La jurisprudence québécoise regorge de décisions où la Commission des relations du travail a été appelée à examiner les critères retenus par un employeur afin de motiver un licenciement et où l’employé a contesté la décision en invoquant qu’il s’agit plutôt d’un congédiement déguisé.

25 novembre 2014
Mohamed Badreddine et Rhéaume Perreault, CRIA

Pourtant, bien qu’ils soient diamétralement opposés, « la frontière entre les deux concepts de congédiement et de licenciement est parfois bien mince. »[1]

Alors que la perte d’emploi découlant d’un licenciement est imputable à des motifs objectifs et en lien avec les besoins de l’entreprise qui ne visent pas un employé, le congédiement est plutôt une fin d’emploi dont le facteur décisif est l’employé même et sans rapport avec les besoins de l’entreprise.

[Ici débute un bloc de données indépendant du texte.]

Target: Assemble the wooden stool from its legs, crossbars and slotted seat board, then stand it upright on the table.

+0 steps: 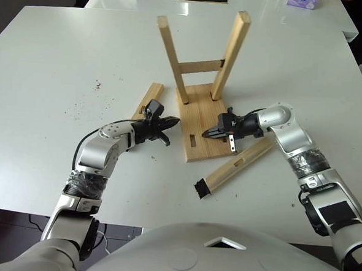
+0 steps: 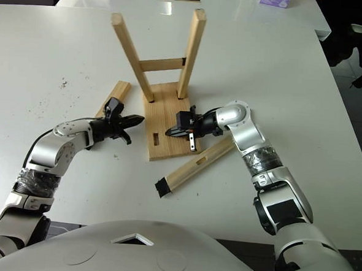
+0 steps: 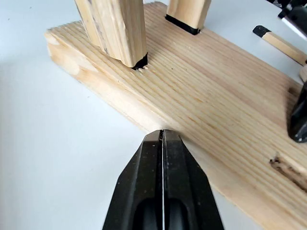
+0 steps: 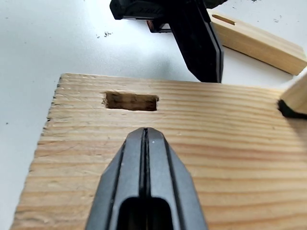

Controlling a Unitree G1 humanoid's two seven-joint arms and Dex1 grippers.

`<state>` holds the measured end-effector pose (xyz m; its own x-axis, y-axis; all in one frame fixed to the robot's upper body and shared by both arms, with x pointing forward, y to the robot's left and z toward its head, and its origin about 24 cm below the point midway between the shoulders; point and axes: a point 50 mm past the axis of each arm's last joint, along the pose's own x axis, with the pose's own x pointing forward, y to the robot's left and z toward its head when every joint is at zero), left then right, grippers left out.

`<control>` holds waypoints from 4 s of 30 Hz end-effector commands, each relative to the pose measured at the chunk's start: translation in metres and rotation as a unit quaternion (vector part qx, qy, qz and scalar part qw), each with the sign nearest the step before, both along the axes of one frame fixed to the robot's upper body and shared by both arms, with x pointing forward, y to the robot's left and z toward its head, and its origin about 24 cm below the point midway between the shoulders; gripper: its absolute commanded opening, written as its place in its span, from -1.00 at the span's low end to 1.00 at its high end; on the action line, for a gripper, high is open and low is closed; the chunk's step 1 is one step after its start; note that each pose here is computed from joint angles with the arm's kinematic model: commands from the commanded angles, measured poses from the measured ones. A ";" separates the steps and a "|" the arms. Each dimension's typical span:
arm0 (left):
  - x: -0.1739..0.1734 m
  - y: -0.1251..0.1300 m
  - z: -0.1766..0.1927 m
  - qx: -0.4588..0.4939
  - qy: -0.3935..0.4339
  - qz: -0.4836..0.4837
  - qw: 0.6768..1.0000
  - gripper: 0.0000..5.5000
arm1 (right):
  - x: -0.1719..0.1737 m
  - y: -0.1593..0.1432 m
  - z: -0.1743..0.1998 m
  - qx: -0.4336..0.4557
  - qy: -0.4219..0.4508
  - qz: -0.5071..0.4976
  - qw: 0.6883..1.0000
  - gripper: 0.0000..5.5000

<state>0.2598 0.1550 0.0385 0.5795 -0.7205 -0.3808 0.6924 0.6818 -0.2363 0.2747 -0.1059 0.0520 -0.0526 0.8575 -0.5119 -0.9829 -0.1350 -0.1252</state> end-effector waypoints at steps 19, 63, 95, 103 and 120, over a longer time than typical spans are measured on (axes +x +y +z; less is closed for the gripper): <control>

L’affaire Annie Leclerc c. Résidence La Guadeloupe inc.[2] est un exemple de ces innombrables cas de jurisprudence. Dans cette affaire, le commissaire de la Commission des relations du travail a rejeté la plainte en congédiement sans cause juste et suffisante déposée par la plaignante en vertu de l’article 124 de la Loi sur les normes du travail.

LES FAITS
L’employeur exploite un centre d’hébergement pour personnes âgées en perte d’autonomie (ci après la « résidence »). Les employés de cette résidence se composent principalement de préposés aux bénéficiaires, d’infirmières auxiliaires et d’une infirmière autorisée. La plaignante y occupait le poste d’infirmière autorisée. Ses compétences lui permettaient aussi d’effectuer les tâches d’une infirmière auxiliaire. Le 5 octobre 2012, la plaignante prit un congé de maternité suivi d’un congé parental. Sa date de retour au travail était prévue pour le mois de décembre 2013.

La résidence accueille deux types de clients. Les premiers sont des usagers placés par un Centre de santé et de services sociaux (ci-après le « CSSS »). Les autres clients proviennent du secteur privé.

Au moment des faits en litige, le salaire horaire de la plaignante était de 17,50 $ l’heure alors que celui des infirmières auxiliaires était de 12,00 $ l’heure.

En 2010, la résidence a déménagé dans un nouveau bâtiment construit aux coûts de plusieurs millions de dollars. La construction du nouveau bâtiment avait été financée par une institution financière en vertu d’un contrat de prêt.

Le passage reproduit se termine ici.